Reactions: Way Cool 3


----------



## Kevin (Aug 9, 2015)

Feller bunchers are cool. I have had the pleasure of watching them firsthand - I also stood within feet as one passed through the clearing and I felt the ground vibrate as it passed. Very impressive machines.

Reactions: Way Cool 1


----------



## ironman123 (Aug 9, 2015)

Kevin, get you one.


----------



## Kevin (Aug 9, 2015)

ironman123 said:


> Kevin, get you one.



I wish I'd had one when I was logging several times a month. I'm trying to wean myself out of that end of the forest industry though. If I was rich like a king I'd buy one anyway just to drive it to town and freak out the hipsters at the expensive coffee shop. Picture them sipping their $5 hot milk concoctions and casually staring out the window as they try to impress each other with their (inexperienced) worldly wisdom and I drive up in my non-green mean machine and start ripping their scooters in half.

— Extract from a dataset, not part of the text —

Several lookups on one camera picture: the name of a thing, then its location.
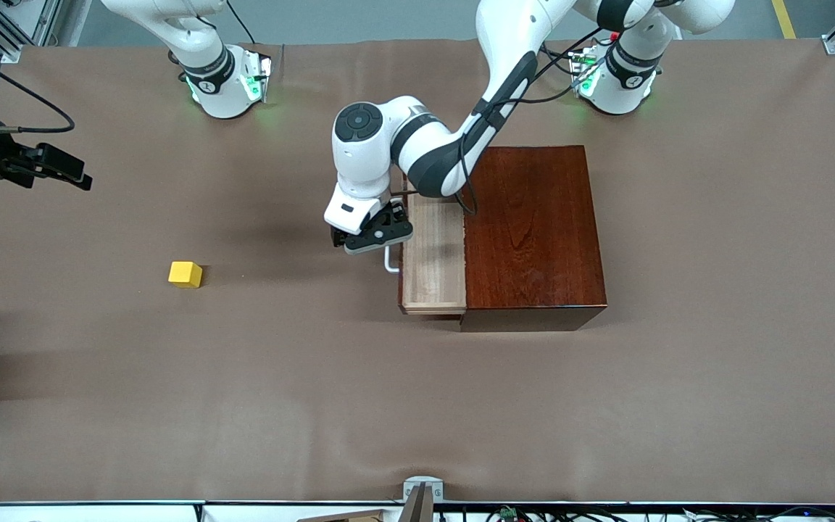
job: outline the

I'd gladly pay all the fines to see their faces.

Reactions: Funny 5


----------



## HomeBody (Aug 10, 2015)

Those things work okay in pine/fir forests but it's worthless when it tries to do a tree with a crotch. Pfffft! Show me the hardwood version that will take down and section a 30" white oak and I'll be impressed. Gary


----------



## NYWoodturner (Aug 10, 2015)

HomeBody said:


> Those things work okay in pine/fir forests but it's worthless when it tries to do a tree with a crotch. Pfffft! Show me the hardwood version that will take down and section a 30" white oak and I'll be impressed. Gary


Based on what I saw I don't think I'd bet against it. Thats an impressive machine!


----------